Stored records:
>>>>>
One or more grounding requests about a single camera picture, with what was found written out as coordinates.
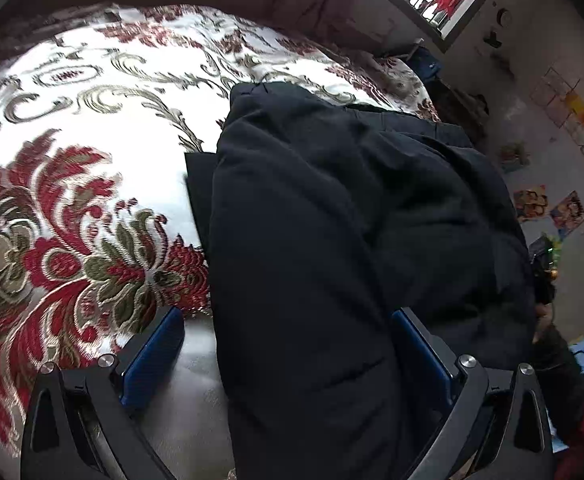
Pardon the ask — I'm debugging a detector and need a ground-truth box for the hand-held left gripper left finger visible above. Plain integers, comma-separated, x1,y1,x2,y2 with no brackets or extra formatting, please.
20,306,186,480

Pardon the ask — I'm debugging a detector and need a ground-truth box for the blue bag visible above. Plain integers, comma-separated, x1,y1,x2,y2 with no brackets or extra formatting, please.
412,45,445,82

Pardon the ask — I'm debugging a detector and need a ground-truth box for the black padded jacket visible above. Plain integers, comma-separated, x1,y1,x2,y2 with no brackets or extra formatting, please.
184,81,539,480

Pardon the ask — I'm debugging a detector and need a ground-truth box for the floral bedspread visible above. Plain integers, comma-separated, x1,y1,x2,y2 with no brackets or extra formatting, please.
0,4,443,480

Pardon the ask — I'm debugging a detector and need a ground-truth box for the grid wall poster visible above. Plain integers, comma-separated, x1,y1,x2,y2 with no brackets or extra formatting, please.
529,65,584,177

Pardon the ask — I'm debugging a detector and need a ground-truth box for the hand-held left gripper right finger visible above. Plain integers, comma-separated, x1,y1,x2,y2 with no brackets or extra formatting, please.
392,307,555,480

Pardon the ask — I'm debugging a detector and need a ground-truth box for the low wooden shelf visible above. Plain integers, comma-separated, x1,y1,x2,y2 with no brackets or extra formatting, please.
437,85,489,137

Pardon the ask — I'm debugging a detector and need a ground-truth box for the person's right hand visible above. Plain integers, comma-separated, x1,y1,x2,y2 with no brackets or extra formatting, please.
534,304,556,345

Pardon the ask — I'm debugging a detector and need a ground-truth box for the colourful wall sticker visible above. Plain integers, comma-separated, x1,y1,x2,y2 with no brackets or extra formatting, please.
<<<<<
- **Exercise objective**
Copy the data in full. No pictures belong in the copy.

- **Task result**
One or more grounding requests about a single camera picture, with what was found written out as coordinates.
Pardon the ask — I'm debugging a detector and need a ground-truth box for the hand-held left gripper left finger visible above. Plain integers, comma-separated, x1,y1,x2,y2 with no brackets or extra formatting, please.
20,306,186,480

Pardon the ask — I'm debugging a detector and need a ground-truth box for the blue bag visible above. Plain integers, comma-separated, x1,y1,x2,y2 with no brackets or extra formatting, please.
412,45,445,82

Pardon the ask — I'm debugging a detector and need a ground-truth box for the black padded jacket visible above. Plain integers, comma-separated, x1,y1,x2,y2 with no brackets or extra formatting, please.
184,81,539,480

Pardon the ask — I'm debugging a detector and need a ground-truth box for the floral bedspread visible above. Plain integers, comma-separated, x1,y1,x2,y2 with no brackets or extra formatting, please.
0,4,443,480

Pardon the ask — I'm debugging a detector and need a ground-truth box for the grid wall poster visible above. Plain integers, comma-separated, x1,y1,x2,y2 with no brackets or extra formatting, please.
529,65,584,177

Pardon the ask — I'm debugging a detector and need a ground-truth box for the hand-held left gripper right finger visible above. Plain integers, comma-separated, x1,y1,x2,y2 with no brackets or extra formatting, please.
392,307,555,480

Pardon the ask — I'm debugging a detector and need a ground-truth box for the low wooden shelf visible above. Plain integers, comma-separated, x1,y1,x2,y2 with no brackets or extra formatting, please.
437,85,489,137

Pardon the ask — I'm debugging a detector and need a ground-truth box for the person's right hand visible above. Plain integers, comma-separated, x1,y1,x2,y2 with no brackets or extra formatting, please.
534,304,556,345

Pardon the ask — I'm debugging a detector and need a ground-truth box for the colourful wall sticker visible above. Plain integers, comma-separated, x1,y1,x2,y2 with no brackets or extra formatting, please.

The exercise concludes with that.